A Department of Energy report on the origin of SARS-CoV-2 concluded that the virus leaked from the WIV. The DOE—which, despite its name, runs biosecurity labs, a biological-safety program, and the Biological and Environmental Research (BER) program—agrees with the 2021 assessment by the FBI that a lab leak was likely the source of the pandemic. State Department inspectors reported that WIV conducted virus research with subpar safety controls. The verdict is not unanimous: four other unnamed agencies and a national intelligence panel reportedly favor, with “low confidence,” natural transmission and two other agencies remain undecided. But “numerous federal agencies,” according to journalist Matt Taibbi, “designed their probes of Covid-19’s origins so as to discount the possibility of lab origin in advance.”
The new cables and previous disclosures strongly suggest that the Chinese government had something to hide. U.S. intelligence sources and the State Department reported that several WIV researchers were hospitalized with Covid-19-like symptoms months prior to the Chinese government’s announcement of the first cases. A recent report claims that U.S. government officials named three WIV gain-of-function researchers—including Ben Hu, who led WIV’s gain-of-function research on SARS-like coronaviruses—as the first Covid-19 cases.
One of the newly revealed State Department cables reports that “Beijing Knew [about the outbreak] Earlier than They Admit” but muzzled local officials and “Restricted Disclosure of Virus Information and Samples.” It concluded that the “Initial Outbreak Could Have Been Contained in China if Beijing Had Not Covered it Up.” Separately, the NIH’s Tabak testified that the agency complied with Chinese scientists’ request to conceal early genomic sequences of SARS-CoV-2, information that might have shed light on the origins of Covid.
The other two new cables reveal multiple links between the WIV and the Chinese military and provide information on military integration into civilian academic research institutions and Chinese government encouragement and control of biomedical research.
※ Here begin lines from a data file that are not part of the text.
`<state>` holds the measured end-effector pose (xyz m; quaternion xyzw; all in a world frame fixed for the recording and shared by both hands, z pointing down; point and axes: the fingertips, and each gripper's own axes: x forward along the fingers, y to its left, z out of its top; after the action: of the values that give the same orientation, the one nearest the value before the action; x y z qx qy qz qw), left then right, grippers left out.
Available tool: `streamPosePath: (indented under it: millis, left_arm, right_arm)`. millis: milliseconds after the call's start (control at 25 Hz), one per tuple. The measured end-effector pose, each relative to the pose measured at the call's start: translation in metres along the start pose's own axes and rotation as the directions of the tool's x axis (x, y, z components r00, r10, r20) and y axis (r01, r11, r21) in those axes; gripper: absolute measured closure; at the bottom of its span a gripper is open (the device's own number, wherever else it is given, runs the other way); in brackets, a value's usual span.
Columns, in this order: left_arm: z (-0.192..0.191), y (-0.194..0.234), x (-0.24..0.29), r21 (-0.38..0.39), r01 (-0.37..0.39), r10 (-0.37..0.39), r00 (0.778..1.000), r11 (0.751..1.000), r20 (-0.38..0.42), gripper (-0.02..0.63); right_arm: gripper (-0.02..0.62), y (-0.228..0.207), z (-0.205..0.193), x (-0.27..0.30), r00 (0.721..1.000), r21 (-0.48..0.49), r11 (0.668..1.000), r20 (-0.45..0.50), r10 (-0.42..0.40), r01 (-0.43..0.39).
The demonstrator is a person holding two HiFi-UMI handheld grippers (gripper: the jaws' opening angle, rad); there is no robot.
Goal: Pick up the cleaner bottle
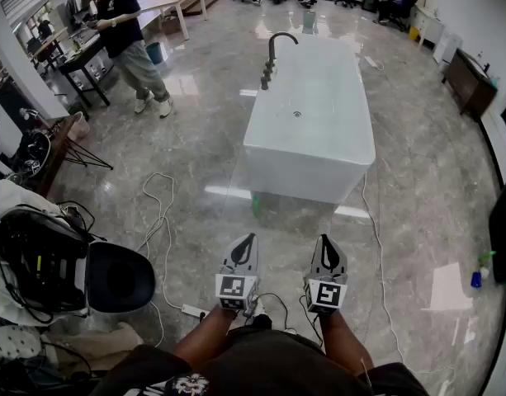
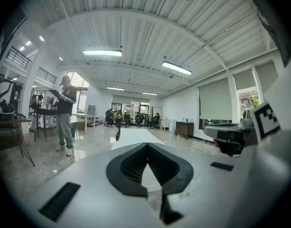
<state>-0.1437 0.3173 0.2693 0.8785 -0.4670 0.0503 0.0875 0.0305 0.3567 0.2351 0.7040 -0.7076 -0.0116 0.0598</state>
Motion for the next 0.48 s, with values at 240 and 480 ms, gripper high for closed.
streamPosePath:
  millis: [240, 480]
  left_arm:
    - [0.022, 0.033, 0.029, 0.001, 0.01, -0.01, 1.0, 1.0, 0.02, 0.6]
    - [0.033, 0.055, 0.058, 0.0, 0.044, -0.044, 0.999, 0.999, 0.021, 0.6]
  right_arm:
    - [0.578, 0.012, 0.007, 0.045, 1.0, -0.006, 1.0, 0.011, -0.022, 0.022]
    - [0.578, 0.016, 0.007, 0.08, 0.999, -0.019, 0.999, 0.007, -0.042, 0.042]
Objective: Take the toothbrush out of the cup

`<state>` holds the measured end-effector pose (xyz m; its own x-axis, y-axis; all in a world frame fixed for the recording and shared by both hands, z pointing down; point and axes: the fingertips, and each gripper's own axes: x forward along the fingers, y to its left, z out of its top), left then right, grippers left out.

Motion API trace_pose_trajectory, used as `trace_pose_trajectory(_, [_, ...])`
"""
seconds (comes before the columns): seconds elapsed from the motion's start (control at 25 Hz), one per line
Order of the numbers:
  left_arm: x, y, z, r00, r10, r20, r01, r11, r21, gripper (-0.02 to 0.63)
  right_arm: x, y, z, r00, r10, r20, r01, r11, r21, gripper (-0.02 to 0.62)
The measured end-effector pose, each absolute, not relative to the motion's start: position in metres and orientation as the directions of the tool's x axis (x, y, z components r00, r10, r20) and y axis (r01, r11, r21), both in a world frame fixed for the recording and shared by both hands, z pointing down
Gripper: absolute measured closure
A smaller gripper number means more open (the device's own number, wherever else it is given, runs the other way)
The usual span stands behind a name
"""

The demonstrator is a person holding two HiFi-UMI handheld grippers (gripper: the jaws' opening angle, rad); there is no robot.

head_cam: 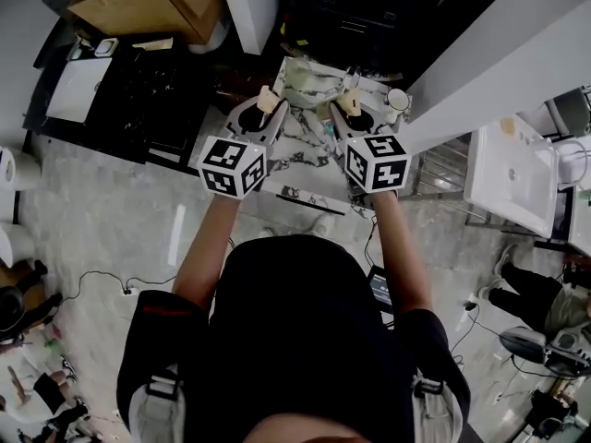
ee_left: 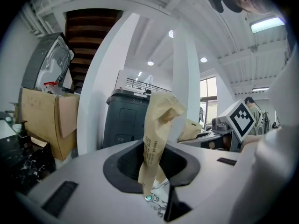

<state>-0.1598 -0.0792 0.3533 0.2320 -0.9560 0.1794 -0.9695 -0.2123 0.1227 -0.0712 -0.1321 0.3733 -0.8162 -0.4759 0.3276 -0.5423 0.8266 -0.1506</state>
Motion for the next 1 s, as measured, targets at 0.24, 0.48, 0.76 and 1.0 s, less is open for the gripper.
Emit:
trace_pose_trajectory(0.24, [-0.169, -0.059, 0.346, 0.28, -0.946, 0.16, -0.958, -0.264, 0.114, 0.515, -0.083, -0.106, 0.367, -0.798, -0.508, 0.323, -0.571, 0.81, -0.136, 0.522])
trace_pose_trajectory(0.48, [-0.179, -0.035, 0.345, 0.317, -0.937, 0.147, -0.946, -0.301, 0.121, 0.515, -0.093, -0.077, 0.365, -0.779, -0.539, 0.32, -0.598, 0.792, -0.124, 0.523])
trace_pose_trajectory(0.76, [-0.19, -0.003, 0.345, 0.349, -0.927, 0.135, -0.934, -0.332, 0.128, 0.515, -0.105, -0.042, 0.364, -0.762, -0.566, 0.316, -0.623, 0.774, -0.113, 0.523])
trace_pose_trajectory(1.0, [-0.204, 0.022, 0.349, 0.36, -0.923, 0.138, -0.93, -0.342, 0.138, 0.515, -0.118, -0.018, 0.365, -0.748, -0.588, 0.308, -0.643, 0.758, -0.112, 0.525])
Other facts support the lab-leak hypothesis. In previous cases of animal-to-human transmission of respiratory viruses, researchers quickly uncovered intermediate animal hosts and serologic signs of infections in human animal handlers. But more than three years after the initial outbreak, no one has found a bat-source population, SARS-CoV-2 circulating in an intermediate species that passed the virus from bats to humans, or evidence that SARS-CoV-2 existed anywhere else before it appeared in Wuhan. While a recent article belatedly reports the presence of SARS-CoV-2 in locations where animal DNA was found at a Wuhan market, the virus was present at multiple types of establishments, and all the samples from animals tested negative, undermining the likelihood that animals brought into the market started the pandemic.